This exercise calls for every line of the data below with the string "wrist" in it.

# # # # # # #

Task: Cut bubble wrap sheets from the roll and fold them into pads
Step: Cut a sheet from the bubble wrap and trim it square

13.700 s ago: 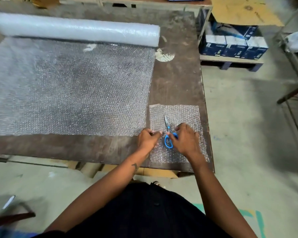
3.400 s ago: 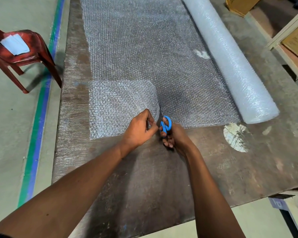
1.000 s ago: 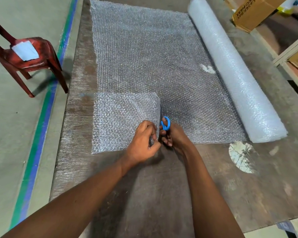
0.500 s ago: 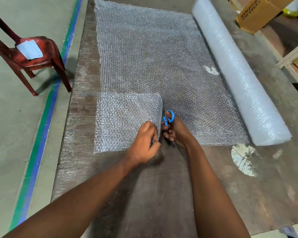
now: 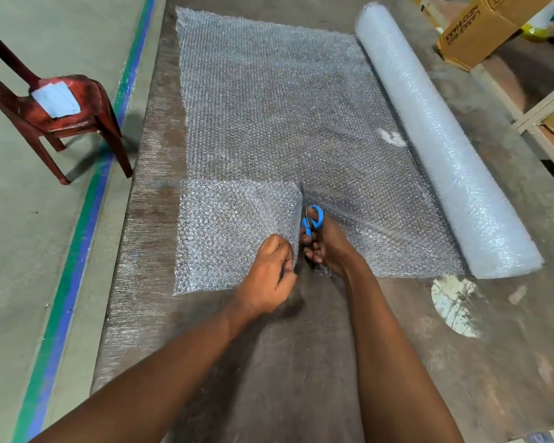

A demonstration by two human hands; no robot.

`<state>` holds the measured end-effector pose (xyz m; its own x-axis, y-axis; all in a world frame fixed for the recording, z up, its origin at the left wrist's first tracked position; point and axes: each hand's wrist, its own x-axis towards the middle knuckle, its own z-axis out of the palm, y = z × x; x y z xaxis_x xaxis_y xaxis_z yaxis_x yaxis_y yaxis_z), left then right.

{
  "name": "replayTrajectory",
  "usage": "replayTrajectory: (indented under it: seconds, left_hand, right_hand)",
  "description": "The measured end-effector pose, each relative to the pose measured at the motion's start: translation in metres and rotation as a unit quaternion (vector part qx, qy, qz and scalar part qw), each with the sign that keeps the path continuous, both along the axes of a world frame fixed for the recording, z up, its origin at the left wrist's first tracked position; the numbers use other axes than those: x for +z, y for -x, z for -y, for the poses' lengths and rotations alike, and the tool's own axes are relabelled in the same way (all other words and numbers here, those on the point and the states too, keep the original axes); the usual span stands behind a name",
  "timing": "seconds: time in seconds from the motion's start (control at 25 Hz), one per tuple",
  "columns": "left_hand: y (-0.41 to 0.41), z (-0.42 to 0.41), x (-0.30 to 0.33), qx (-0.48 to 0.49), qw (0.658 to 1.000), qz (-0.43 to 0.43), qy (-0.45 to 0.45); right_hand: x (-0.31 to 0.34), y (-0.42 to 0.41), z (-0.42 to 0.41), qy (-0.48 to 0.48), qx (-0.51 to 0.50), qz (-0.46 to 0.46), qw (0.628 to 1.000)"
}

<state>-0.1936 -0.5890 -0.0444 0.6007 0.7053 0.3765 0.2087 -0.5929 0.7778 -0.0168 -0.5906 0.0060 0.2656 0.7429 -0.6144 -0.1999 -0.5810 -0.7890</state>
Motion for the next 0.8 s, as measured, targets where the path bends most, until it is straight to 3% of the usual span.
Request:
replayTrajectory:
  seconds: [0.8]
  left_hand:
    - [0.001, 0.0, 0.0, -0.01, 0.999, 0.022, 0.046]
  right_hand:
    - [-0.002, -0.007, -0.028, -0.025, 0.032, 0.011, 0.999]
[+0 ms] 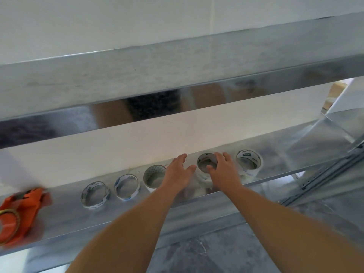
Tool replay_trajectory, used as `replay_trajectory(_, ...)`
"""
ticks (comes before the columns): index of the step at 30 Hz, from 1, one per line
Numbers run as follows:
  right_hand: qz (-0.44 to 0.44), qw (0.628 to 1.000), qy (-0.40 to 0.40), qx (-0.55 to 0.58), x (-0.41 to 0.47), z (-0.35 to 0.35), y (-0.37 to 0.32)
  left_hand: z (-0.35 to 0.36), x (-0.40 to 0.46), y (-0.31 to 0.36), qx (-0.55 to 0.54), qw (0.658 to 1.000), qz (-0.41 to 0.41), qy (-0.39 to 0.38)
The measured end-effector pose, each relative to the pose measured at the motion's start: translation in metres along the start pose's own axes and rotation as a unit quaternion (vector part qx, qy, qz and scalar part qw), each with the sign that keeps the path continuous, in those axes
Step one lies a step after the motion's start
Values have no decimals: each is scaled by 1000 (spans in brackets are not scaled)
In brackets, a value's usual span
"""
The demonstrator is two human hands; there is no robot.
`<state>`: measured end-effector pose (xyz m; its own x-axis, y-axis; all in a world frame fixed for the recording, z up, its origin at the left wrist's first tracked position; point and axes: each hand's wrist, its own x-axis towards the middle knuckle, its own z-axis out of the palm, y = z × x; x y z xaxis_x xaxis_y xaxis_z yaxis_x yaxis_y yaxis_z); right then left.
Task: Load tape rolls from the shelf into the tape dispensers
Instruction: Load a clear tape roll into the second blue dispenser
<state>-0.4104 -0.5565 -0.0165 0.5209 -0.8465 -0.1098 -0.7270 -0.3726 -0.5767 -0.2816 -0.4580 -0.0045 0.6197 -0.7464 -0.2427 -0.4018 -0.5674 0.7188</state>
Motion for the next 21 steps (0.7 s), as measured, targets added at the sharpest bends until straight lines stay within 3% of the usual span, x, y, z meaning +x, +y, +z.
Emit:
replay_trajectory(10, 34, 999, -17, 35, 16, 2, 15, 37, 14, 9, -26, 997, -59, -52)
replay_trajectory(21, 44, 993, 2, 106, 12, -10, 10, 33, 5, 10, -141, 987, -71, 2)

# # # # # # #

## EXPECTED ANSWER
`<state>` holds the measured end-effector pose (xyz m; its own x-axis, y-axis; all in a world frame fixed for the recording, z up, its origin at the left wrist's first tracked position; point and axes: each hand's wrist, its own x-axis towards the middle knuckle, its own z-axis out of the palm, y = z × x; x y z xaxis_x xaxis_y xaxis_z yaxis_x yaxis_y yaxis_z), left then right.
  "description": "The measured end-effector pose, each relative to the pose measured at the motion's start: translation in metres and rotation as a unit quaternion (vector part qx, qy, qz and scalar part qw), each with the sign that keeps the path continuous, both along the axes of a world frame fixed for the recording, z up, its origin at the left wrist's first tracked position; the numbers use other axes than those: x for +z, y for -x, z for -y, for the poses' lengths and rotations alike, and the tool's own axes are relabelled in the same way (all other words and numbers here, those on the point and the states too, keep the original axes); the usual span stands behind a name",
`<state>`: measured end-effector pose (xyz m; its own x-axis, y-axis; all in a world frame fixed for the recording, z up, its origin at the left wrist's first tracked position; point and axes: each hand's wrist, its own x-axis towards the middle knuckle, its own z-axis out of the palm, y = z × x; x y z xaxis_x xaxis_y xaxis_z yaxis_x yaxis_y yaxis_z); right then left.

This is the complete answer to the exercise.